## WORK TASK
Below are some records; find each line that carries the word "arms" and copy it.

## DATASET
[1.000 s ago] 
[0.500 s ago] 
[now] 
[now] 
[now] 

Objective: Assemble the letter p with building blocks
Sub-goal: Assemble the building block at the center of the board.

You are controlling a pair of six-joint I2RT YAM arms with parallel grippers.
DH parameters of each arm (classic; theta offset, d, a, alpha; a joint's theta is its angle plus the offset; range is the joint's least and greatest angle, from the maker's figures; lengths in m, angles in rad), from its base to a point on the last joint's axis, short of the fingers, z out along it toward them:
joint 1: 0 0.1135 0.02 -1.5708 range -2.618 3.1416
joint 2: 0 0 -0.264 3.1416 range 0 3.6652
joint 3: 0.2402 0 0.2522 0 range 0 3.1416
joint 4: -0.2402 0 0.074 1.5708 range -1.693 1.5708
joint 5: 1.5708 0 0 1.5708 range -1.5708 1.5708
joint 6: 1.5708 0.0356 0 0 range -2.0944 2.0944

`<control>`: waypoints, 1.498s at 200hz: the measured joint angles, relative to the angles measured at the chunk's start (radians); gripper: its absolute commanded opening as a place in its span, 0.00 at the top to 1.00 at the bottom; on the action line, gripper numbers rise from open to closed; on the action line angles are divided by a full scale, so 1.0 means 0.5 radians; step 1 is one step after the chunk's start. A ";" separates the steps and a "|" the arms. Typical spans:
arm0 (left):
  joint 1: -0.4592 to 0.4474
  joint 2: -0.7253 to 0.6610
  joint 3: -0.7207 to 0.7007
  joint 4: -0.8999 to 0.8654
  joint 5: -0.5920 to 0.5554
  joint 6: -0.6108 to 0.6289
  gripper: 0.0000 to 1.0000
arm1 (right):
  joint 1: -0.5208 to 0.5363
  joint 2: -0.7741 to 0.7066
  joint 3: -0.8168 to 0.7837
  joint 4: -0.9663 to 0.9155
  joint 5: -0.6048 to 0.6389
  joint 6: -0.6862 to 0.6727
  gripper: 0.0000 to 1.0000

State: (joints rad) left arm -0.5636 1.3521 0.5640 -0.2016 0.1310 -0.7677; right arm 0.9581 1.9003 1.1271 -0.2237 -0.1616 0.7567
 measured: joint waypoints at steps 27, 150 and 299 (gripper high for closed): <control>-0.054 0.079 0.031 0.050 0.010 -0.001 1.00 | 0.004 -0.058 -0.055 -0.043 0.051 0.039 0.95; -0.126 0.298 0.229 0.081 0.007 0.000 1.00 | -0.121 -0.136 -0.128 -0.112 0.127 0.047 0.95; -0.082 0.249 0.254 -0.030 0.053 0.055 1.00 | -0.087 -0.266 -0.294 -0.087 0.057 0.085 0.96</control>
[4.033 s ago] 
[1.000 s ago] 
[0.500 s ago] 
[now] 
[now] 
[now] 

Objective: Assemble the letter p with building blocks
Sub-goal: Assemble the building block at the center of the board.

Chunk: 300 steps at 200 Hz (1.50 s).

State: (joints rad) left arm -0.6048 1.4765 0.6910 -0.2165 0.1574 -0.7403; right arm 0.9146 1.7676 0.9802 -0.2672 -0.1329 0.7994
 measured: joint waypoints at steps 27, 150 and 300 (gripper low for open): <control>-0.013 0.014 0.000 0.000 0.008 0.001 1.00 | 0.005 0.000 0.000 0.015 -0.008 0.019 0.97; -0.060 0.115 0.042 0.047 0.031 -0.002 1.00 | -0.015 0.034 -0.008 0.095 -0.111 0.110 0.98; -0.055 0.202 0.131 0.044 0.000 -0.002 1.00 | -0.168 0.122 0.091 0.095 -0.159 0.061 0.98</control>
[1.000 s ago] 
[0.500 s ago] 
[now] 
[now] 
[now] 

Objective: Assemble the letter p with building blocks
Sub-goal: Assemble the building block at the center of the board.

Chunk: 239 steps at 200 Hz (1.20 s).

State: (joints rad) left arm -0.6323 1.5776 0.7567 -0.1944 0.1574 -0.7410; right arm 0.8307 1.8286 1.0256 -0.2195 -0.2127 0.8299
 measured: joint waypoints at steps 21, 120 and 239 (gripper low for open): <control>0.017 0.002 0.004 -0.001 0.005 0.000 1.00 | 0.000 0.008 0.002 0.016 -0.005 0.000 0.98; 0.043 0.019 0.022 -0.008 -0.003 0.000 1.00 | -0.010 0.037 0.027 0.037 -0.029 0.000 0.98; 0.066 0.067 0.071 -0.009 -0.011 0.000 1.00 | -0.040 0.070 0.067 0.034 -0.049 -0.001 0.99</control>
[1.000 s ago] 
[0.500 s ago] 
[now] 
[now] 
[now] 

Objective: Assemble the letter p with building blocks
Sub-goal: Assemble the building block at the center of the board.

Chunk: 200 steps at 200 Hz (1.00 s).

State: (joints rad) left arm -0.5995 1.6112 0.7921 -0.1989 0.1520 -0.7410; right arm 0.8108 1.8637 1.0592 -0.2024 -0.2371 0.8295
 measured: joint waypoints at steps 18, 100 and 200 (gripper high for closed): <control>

## ANSWER FOR THE TASK
You are controlling a pair of six-joint I2RT YAM arms with parallel grippers.
`<control>`: waypoints, 1.498s at 200hz: the measured joint angles, relative to the angles measured at the chunk's start (radians); gripper: its absolute commanded opening as a place in its span, 0.00 at the top to 1.00 at the bottom; on the action line, gripper numbers rise from open to closed; on the action line angles are divided by a full scale, so 1.0 means 0.5 radians; step 1 is one step after the chunk's start. A ";" separates the steps and a "|" the arms. Typical spans:

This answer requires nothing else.